We are not as good as we think. It is difficult to understand how easily we can deceive ourselves. And when we inevitably feel defective, we wish for saner days; too late now to doubt. We are complex, slippery and often elusive beings, always ready to take playful conceptual somersaults so as not to be swept away by ourselves. Self-criticism is often riddled with narcissism. But as with old age, when it is true it frees the ego and makes life lighter. I wonder what happens to artists, their struggle not to be brought down by modesty and if the need for applause ever goes away. The life of an artist is a life of work and discipline, an act of tenacious will and extreme effort, but the history of art is cruel: it chooses only a few as its heroes: Michelangelo, Caravaggio, Picasso, Matisse… The rest, with great luck, will have to settle for a place in the shadows where they will be vaguely remembered.

I think about it on my way back from the latest edition of Arco, a manic and crowded fair of things to eat with the eyes and boggle the mind, where every year the game of winners and losers is staged, depending on who has sold or has managed to be seen. It sounds outdated, and it is, the glamorous narrative of the mischievous and inflated self, the myth of the good artist as a fascinating person who wherever he goes, his giant ego always goes with him, as if he himself were a walking work of art. Because you can create with your back to the world and be deeply ambivalent about pride, success and business, but questioning your own worth, even secretly, is a reckless exercise when it comes to something that only the future can decide.

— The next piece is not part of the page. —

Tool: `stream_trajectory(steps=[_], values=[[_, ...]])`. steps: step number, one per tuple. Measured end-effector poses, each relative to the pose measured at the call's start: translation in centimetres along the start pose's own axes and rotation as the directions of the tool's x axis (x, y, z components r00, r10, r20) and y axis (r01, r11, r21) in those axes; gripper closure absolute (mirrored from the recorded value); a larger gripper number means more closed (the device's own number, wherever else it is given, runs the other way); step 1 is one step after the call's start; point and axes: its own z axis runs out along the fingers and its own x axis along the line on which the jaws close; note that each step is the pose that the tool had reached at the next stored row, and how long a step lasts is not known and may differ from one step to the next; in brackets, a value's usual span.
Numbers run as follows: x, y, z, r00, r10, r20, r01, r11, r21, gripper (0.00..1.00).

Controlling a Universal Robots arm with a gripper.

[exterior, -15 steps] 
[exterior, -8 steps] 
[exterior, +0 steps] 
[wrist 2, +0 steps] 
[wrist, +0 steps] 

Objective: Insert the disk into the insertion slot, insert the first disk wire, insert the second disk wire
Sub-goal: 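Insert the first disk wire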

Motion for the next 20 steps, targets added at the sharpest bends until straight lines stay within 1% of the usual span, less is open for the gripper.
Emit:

The paintings of Vermeer, who died in poverty, moved Proust so much that he collapsed in the middle of an exhibition. And Rembrandt, after a tragic decline, defeated and humiliated, burdened by debt and repudiated by the same Dutch who revered him and then considered him out of fashion, was buried, like Mozart, in a common grave. Also Stanley Spencer, insensitive to old age with his bangs and schoolboy glasses, lived his last years riddled with debt due to his complicated love life: he was defrauded by his second wife, a lesbian painter who lived with her partner and with who never consummated the marriage, but in exchange allowed him to paint her naked next to him. In the double portraits, both appear exaggerated and grotesque, with a slaughterhouse carnality that broke the clichés of the time and advanced the vision of the bodies of Freud or Bacon. He was one of David Bowie’s favorite painters, and until shortly before his death, in 1959, at the age of 68, he could be seen wandering like a homeless man around Cookham, the town where he was born, happily dragging his paintings in the rickety pram. his childhood.